Treatment of Anemia (Table 1)

  • Identify and treat the cause of anemia. Blood transfusion should be reserved for asymptomatic patients with Hb <7 g/dL (packed 2 cells).
  • Treatment of iron deficiency.
  • At present, intravenous (IV) iron is the preferred route for treatment in heart failure patients. Most studies have used IV iron sucrose (maximum dose of 200 mg per setting) or ferric carboxymaltose (maximum dose of 1000 mg per week).
  • IV iron is the currently favored route according to guidelines.

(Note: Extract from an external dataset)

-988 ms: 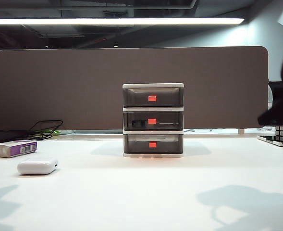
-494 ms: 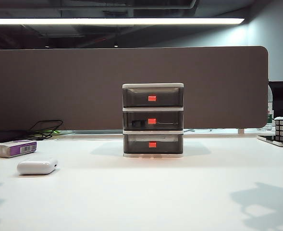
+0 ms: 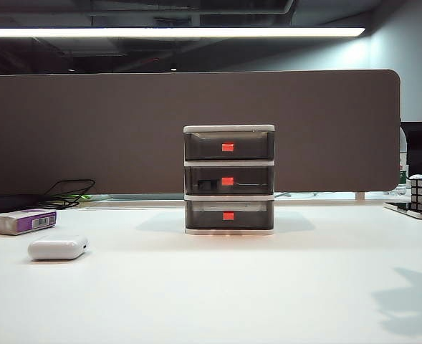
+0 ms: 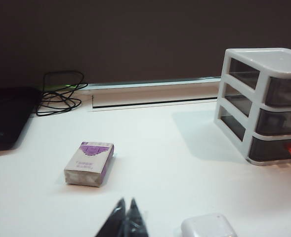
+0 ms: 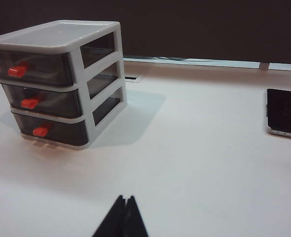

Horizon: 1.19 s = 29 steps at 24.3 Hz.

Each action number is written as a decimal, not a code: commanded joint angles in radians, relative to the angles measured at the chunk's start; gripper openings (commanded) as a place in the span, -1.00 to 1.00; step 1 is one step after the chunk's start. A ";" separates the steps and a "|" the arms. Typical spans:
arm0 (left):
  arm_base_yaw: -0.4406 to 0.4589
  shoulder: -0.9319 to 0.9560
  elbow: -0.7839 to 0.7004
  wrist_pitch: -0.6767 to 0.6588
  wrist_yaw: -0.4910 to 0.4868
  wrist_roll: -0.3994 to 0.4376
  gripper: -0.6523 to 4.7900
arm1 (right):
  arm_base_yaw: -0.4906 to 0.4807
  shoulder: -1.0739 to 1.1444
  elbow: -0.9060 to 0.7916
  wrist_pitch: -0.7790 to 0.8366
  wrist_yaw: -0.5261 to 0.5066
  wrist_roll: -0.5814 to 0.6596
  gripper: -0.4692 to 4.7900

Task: Open the second layer of the drawer on the table, pick up the transparent tape on the table and put it in, and finally close the drawer.

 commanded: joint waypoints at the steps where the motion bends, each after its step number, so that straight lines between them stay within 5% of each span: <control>1: 0.002 0.000 0.005 -0.011 -0.003 0.009 -0.78 | 0.001 -0.179 -0.006 -0.219 0.058 0.000 -0.84; 9: 0.002 0.000 0.005 -0.039 -0.067 0.050 -0.78 | 0.000 -0.248 -0.003 -0.293 0.246 0.003 -0.84; 29: 0.002 0.000 0.005 -0.137 -0.037 0.042 -0.78 | 0.006 -0.248 -0.003 -0.291 0.208 0.003 -0.84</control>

Iron is administered according to the iron deficit calculated using Ganzoni’s formula, i.e., iron deficit in mg = body weight (kg) x [15 – actual Hb in g/dL] × 2.4 + 500. Usually, the required dose is around 1000 mg.
  • Oral iron is not recommended because of poor tolerability, impaired gastrointestinal (GI) absorption, drug interactions, and increased hepcidin levels precluding iron resorption from the gut.
  • European Society of Cardiology (ESC) recommends treatment with IV ferric carboxymaltose in symptomatic heart failure patients with iron deficiency to improve heart failure symptoms and quality of life (Class IIa).
  • American College of Cardiology/American Heart Association/Heart Failure Society of America (ACC/AHA/HFSA) does not recommend any specific formulation but recommend IV iron in patients with heart failure and iron deficiency as a Class IIb recommendation.2
Table 1: Dosage and administration of intravenous iron
Iron complexes
Dosage Administration
Iron carboxymaltose IV infusion at 15 mg/kg (max ≤1000 mg) once/week Bolus IV injection of 200 mg/day (<3 injections/week) IV infusion in normal saline (NS) with iron concentration >2 mg/mL
Up to 200 mg: use 50 mL of NS
200–500 mg: use 100 mL of NS, over >6 min
500–1000 mg: use 250 mL NS, over 15 min
Iron hydroxide sucrose 100–300 mg/injection; 1–3 injections/week with a 48-h interval between each injection Slow IV infusion with a duration >1.5 hours; 1 ampoule dilated in <100 mL of NS

Modification of Cardiac Medicines in the Presence of Anemia

Iron supplements can interfere with the absorption of captopril and perhaps other angiotensin-converting-enzyme (ACE) inhibitors. Iron appears to bind with them resulting in a compound that the body cannot absorb. This, of course, also impairs iron absorption. To minimize this, iron supplements and ACE inhibitors should be taken at least 2–3 h apart. ACE inhibitors and angiotensin receptor blockers (ARBs) can also produce anemia by reducing erythropoietin. Erythropoietin should be avoided in heart failure and hypertension. For patients on antiplatelet therapy, one must meticulously look for GI blood loss as the cause for anemia. If GI blood loss is present, the lowest dose of an appropriate antiplatelet regime should be prescribed.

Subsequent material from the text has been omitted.